Of course, even as Mattel released more diverse models that gestured toward civil rights and feminism, the original ideal of beauty remained dominant. As Elizabeth Chin, an anthropologist and professor at the ArtCenter College of Design in Pasadena, California, puts it, “Everyone knows the real Barbie is the blonde, white one,” and traditional blonde Barbies continue to be competitive with their more diverse counterparts—including the fuller-figured models that Mattel introduced in 2016 as an expression of body positivity.
But once she’s out of the box, Barbie can be anything—and while many Barbie models today still project an unattainable notion of beauty, scholars and therapists say that children often use these dolls in surprising ways that don’t necessarily comport with the packaging. Chin notes certain videos she’s seen on YouTube in which Barbie is cheating on Ken with a Teenage Mutant Ninja Turtle, or wearing a wedding dress made of toilet paper. As Chin says, children “often go off script in ways that are super interesting and can be quite provocative or very thoughtful.”

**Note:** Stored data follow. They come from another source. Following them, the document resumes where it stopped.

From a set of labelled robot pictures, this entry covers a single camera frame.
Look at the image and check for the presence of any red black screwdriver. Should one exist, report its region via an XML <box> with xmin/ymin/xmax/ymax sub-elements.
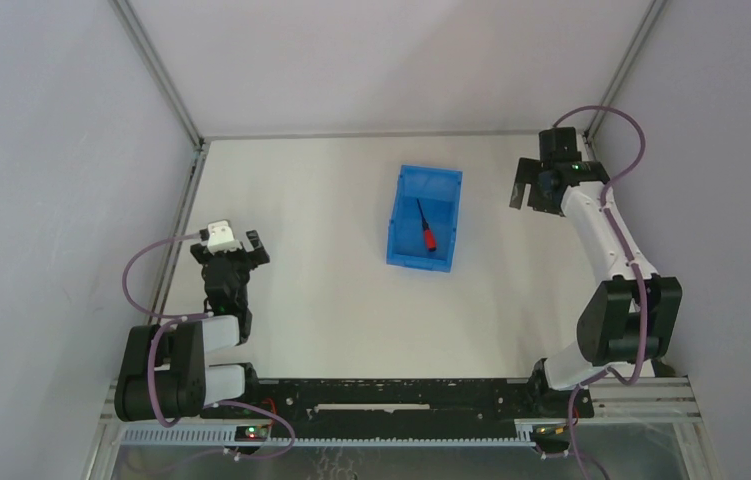
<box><xmin>416</xmin><ymin>198</ymin><xmax>437</xmax><ymax>253</ymax></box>

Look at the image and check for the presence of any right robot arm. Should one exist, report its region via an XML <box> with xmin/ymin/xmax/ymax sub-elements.
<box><xmin>510</xmin><ymin>127</ymin><xmax>682</xmax><ymax>391</ymax></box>

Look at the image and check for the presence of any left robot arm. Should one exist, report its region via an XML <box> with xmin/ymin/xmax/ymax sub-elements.
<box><xmin>114</xmin><ymin>222</ymin><xmax>270</xmax><ymax>427</ymax></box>

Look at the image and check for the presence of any blue plastic bin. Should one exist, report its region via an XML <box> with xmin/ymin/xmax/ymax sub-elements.
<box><xmin>386</xmin><ymin>165</ymin><xmax>463</xmax><ymax>273</ymax></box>

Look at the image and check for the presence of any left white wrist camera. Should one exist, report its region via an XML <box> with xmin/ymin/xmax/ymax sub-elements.
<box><xmin>199</xmin><ymin>220</ymin><xmax>244</xmax><ymax>254</ymax></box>

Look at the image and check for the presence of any grey cable duct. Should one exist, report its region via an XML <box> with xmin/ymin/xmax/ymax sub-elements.
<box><xmin>121</xmin><ymin>424</ymin><xmax>535</xmax><ymax>447</ymax></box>

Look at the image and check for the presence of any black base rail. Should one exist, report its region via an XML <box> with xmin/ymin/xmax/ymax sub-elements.
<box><xmin>202</xmin><ymin>377</ymin><xmax>595</xmax><ymax>441</ymax></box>

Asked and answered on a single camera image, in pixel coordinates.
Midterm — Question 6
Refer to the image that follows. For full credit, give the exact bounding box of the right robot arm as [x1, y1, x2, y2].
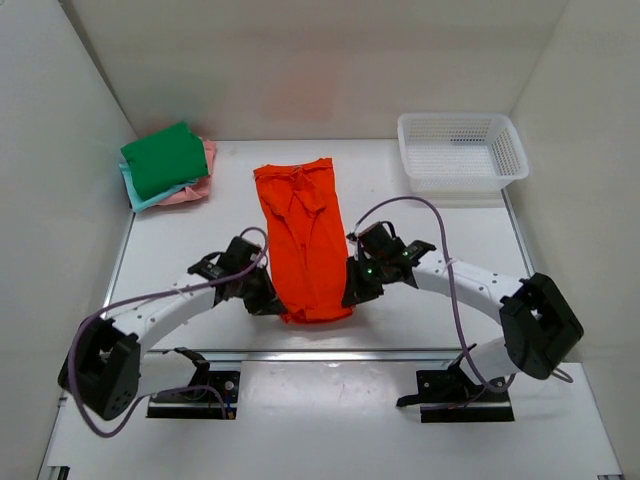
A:
[342, 221, 584, 401]

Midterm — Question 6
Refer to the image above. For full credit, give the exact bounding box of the white plastic mesh basket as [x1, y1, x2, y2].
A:
[397, 113, 529, 195]

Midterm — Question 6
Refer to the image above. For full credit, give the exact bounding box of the green folded t-shirt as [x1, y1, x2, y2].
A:
[121, 122, 207, 199]

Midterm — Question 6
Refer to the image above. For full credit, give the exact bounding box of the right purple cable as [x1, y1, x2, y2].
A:
[349, 195, 574, 414]

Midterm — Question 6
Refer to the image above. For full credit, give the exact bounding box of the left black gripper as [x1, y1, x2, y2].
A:
[237, 262, 288, 315]

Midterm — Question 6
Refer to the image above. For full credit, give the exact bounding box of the orange t-shirt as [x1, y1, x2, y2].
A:
[253, 158, 353, 324]

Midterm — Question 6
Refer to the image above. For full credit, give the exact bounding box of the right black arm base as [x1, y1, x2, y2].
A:
[396, 370, 515, 424]

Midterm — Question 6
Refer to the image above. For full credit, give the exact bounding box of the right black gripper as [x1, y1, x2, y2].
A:
[343, 255, 390, 308]

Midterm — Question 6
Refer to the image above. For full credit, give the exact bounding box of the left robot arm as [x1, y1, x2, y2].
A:
[57, 236, 286, 421]

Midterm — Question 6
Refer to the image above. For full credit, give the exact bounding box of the teal folded t-shirt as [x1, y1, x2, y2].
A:
[118, 164, 190, 213]

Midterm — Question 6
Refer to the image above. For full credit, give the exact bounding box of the purple cable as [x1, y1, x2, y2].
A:
[349, 195, 574, 414]
[69, 226, 271, 440]

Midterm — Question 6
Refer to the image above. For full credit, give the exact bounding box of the aluminium rail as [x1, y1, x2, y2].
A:
[144, 348, 501, 364]

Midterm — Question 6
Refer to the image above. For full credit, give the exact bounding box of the pink folded t-shirt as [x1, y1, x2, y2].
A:
[158, 140, 217, 206]

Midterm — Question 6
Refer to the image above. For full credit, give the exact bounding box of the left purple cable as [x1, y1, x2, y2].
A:
[69, 226, 271, 440]

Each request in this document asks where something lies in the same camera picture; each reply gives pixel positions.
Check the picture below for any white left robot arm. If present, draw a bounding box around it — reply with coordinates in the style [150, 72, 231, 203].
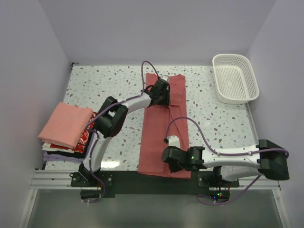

And despite the ways in which she’s a feminine throwback, Barbie has always suggested the future as well. After all, an American woman wouldn’t make it to space until Sally Ride went in 1983, whereas Astronaut Barbie first came out in 1965. Eventually, Astronaut Barbie became a representation of what was. At first, though, she showed us what might be.
Not Your Average Beau
He began as Barbie’s sidekick. Over time he became a man of his own
By Chris Klimek
He had his first fateful meeting with Barbie when the two co-starred in a 1961 TV commercial. Since then, Ken—full name, Ken Carson—has served as her longtime on-and-off romantic partner and has enjoyed an astonishingly varied career, including stints as an astronaut, Olympian in multiple sports, soda jerk, dog trainer, dentist and rapping rock star. Of course, Ken has to be a Renaissance man to keep up with Barbie. These are just a few of his many lives.
1961
Ken
Introduced as Barbie’s boyfriend at that year’s Toy Fair, the 12-inch-tall doll (a half-inch taller than Barbie) had a molded plastic coif and was ready for aquatic adventures: Ken ’61 came with sandals, a yellow beach towel and a pair of stylish red swim trunks.
1978
Superstar Ken
Amid disco fever, this dance-floor dynamo was billed as “More poseable than ever!” and sported a vibrant blue jumpsuit with bell bottoms. Some versions came with a human-scale “Sparkling SuperStar ring” so kids could accessorize just like Ken.
1982
Sunsational Malibu Ken
This model came in three ethnicities: a blond, blue-eyed white version; a Black version with a tall Afro; and, shortly after that, a Hispanic version. Black Sunsational Ken in particular remains a sought-after rarity among Barbie collectors.
1993
Earring Magic Ken
Mattel based Ken’s new look on a survey of young girls, who said they wanted Ken to be cooler. The result was viewed as the first, if accidental, gay Ken. But controversy quickly followed, and despite its popularity, Mattel discontinued the doll.